昨年から、京都では暴走車が通行人に死傷を負わせる交通事故が頻発しています。

「京都祇園軽ワゴン車暴走事故」
2012(平成24)年4月12日、京都市祇園で起きた暴走車による8名が死亡し、11人が重軽傷を負った事故。事故原因は、運転者男性の持病のてんかん発作によるものであるとされた。

「亀岡市登校中児童ら交通事故死事件」
2012(平成24)年4月23日、京都府亀岡市で当時18歳だった少年が運転する軽自動車が、小学校へ登校中の児童と引率の保護者の列に突っ込み、計10人がはねられて3人が死亡、7人が重軽傷を負った事故。事故原因は、少年の遊び疲れと睡眠不足による居眠り運転とされ、2013年9月30日、大阪高等裁判所は一審判決を破棄し、懲役5年以上9年以下の不定期刑を言い渡し、検察・弁護側双方が上告しなかったため、この判決が確定した。

今回の事故の訴因変更請求は、悪質運転による死傷事故の罰則を強化する新法「自動車の運転により人を死傷させる行為等の処罰に関する法律」が参院本会議で全会一致により可決・成立した矢先のことでした。

さて、この事故について、「自動車運転過失傷害罪」から罰則の重い「危険運転致傷罪」へ変更される可能性はあるでしょうか?

先にも書いたように、交差点への進入速度が時速40キロ以上だったことが判明したことが大きなポイントです。

しかし、時速40キロでの事故は、日常的に起こる事故であって、珍しいことではありません。

では、どうして時速40キロが重要なポイントとなるのでしょうか?

危険運転致傷罪の「進行を制御することが困難な高速度」とは、速度が速すぎるため、道路の状況に応じて進行することが困難な状態で自動車を走行させることを言います。
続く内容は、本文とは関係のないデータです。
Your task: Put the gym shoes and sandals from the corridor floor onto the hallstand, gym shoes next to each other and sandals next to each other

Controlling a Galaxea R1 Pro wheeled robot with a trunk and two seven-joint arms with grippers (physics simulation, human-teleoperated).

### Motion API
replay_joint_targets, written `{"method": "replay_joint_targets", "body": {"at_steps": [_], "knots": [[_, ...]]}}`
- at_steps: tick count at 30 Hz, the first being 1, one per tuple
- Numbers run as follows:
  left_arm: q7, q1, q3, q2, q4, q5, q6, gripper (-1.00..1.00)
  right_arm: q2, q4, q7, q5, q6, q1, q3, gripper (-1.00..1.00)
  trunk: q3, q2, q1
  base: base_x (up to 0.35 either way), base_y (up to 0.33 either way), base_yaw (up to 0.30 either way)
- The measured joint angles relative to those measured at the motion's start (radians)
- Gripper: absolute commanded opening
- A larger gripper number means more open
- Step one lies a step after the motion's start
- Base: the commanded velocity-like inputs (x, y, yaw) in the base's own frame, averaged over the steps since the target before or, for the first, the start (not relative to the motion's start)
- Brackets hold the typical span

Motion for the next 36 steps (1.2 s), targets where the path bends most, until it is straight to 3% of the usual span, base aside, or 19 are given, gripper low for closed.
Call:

条文では、具体的に「速度●●キロ以上」と決まっているわけではありません。

具体的な道路の道幅や、カーブ、曲がり角などの状況によって変わってくるし、車の性能や貨物の積載状況によっても変わってきます。

ということは、高速道路であれば、時速100キロであっても進行を制御することが困難とは言えませんが、曲がりくねった細い道路では、時速40キロであっても「進行を制御することが困難」となりうる、ということです。

今回の事故では、T字路を左折して府道に入ろうとした際、急加速して40キロに至った、ということですので、道路状況を合わせて考えると、40キロであったとしても、「進行を制御することが困難」であると判断したということでしょう。

さて、検察は勝てるでしょうか。

弁護側は、

「40キロも出ていない。当時の速度を測定することは不可能である」

「T字路を左折する際にアクセルを踏んだのはブレーキと踏み間違えたからである」

「40キロでも進行制御は十分可能であるが、運転操作を誤っただけである」

など、いろいろな反論をしてくるはずです。